Transdimensional Teenage Mutant Ninja Turtles
From Wikipedia, the free encyclopedia
This article does not cite any references or sources. (February 2008) Please help improve this article by adding citations to reliable sources. Unverifiable material may be challenged and removed. |
Transdimensional Teenage Mutant Ninja Turtles | |
Designer | Erick Wujcik |
---|---|
Publisher | Palladium Books |
Publication date | 1989 |
Genre(s) | SciFi |
System | Megaversal system |
Transdimensional Teenage Mutant Ninja Turtles was a supplement for the role-playing game Teenage Mutant Ninja Turtles & Other Strangeness which covered setting and rules information for both time travel and transdimensional travel.
[edit] Time travel
The time travel system lays out a temporal physics system that explains time as a flowing tube. This tube spirals along in twists and the twists are themselves wrapped into coils. This time stream can be imagined by thinking of a telephone cord that is wrapped around a cylinder. Time travel is possible by leaving your current point in the tube and travelling either to a neighboring twist or any coil. Coils allowed time travellers to travel into the past by great leaps, to predefined years. The farther in the past the coil, the greater the gap. The first few coils closest to present day were separated by thousands of years, coils farther in the past were separated by millions and then billions of years. Roughly detailed in a few paragraphs, the coils go as far back as the beginning of the universe.

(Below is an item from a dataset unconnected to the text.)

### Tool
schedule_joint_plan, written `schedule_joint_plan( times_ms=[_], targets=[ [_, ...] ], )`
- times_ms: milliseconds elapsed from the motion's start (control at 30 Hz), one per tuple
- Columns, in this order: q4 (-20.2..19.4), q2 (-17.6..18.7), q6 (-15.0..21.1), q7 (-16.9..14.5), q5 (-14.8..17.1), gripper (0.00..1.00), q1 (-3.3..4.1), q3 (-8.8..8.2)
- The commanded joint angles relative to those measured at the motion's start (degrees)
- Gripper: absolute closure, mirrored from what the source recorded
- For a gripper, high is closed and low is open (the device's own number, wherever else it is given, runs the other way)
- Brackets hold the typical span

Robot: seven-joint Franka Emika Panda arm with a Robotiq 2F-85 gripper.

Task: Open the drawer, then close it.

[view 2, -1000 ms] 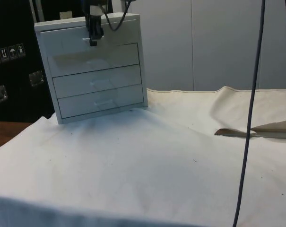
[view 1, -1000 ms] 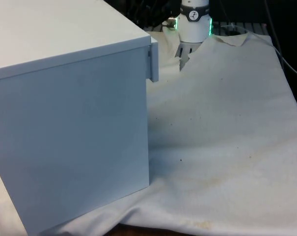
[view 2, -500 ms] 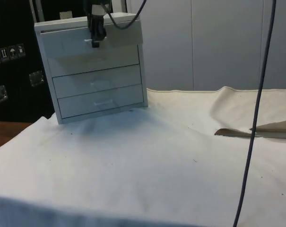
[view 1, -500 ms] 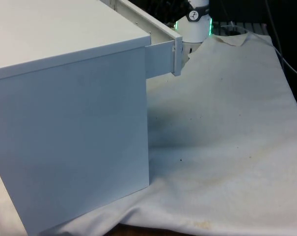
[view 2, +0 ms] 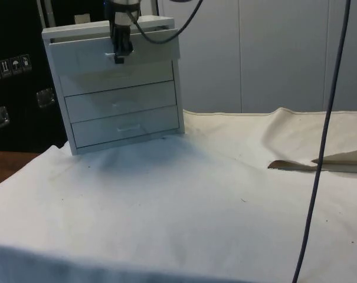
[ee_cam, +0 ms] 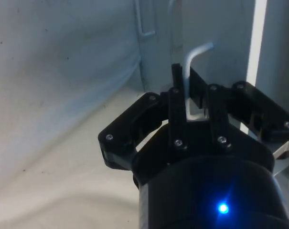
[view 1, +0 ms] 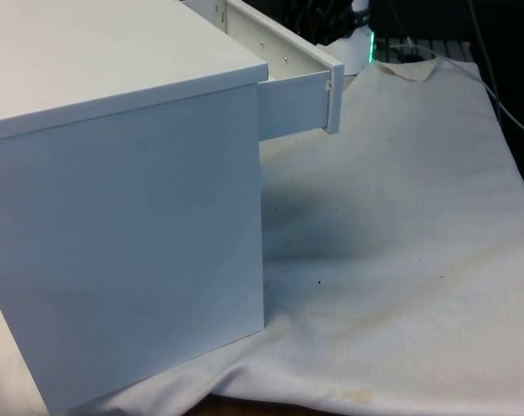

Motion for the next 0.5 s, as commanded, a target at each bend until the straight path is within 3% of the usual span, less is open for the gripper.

Twists vary in size depending on which coil was considered its home coil. In the present day coil (detailed based on 1988, when the game was written) twists were 125 years apart. So from 1988, one could travel into the past year of 1863 or to the future year of 2113. From the new twist the time traveller could potentially travel another 125 years, either to return home or farther away from their home time, to further away to 1738 or 2238 respectively. There are rough details for past times with more detailed future times for the next millennia. The future time periods consisted of mostly a variety of apocalyptic settings, ranging from Palladium's After The Bomb setting to robot massacres inspired by stories of A.I.'s run amok, and a scant few more utopian settings.
There were no guidelines for what happens if one travelled so far down successive twists as to cross into another coil, however twists were so comparatively small that it was mechanically discouraged to travel by such means. It was easier to simply jump directly to the desired coil.
[edit] Time Stream Alterations
Changes to the past (or future) are dealt with using alternate branching time streams (aka a 1.3 Immutable Timeline). Changes to the timeline would automatically put travellers into an alternate branch with the changes in place. If the travellers change the past and then travel to the future to reach their home time, their home time will appear different to them, according the changes that were put in place.
However, time stream changes were intended to be played with loosely. The sample adventure includes an instance where a player, reading a history book, re-reads a section of the book and notices that there has been a change.
[edit] Mutant Animals
This book introduced extinct animal species, including a wide variety of dinosaurs and Pleistocene mammals. New size levels were added (expanding the previous maximum from 20 to 25) to allow for some of the massive sizes of dinosaurs. A new method of mutation was introduced as well, allowing for the addition of BIO-E for traveling into the future. Making evolutionary mutation towards sentience something of a temporal mandate. This meant dinosaurs and other ancient creatures taken into present day would automatically mutate given enough time.
This book also introduces the idea of mutant humans and has advanced psionic rules. Humans travelling into the future might also mutate. Humans could also remove hands, features, or legs (features animal mutants usually must add to become more human like) and potentially become the smooth skinned creatures with vestigial legs and arms that some evolutionary science fiction mused. By sacrificing default human attributes, humans could attain more powerful psionic phenomena, ranging from ectoplasmic arms and legs (to make up for a lack of them) and more powerful mental abilities not previously covered or available in the core rulebook.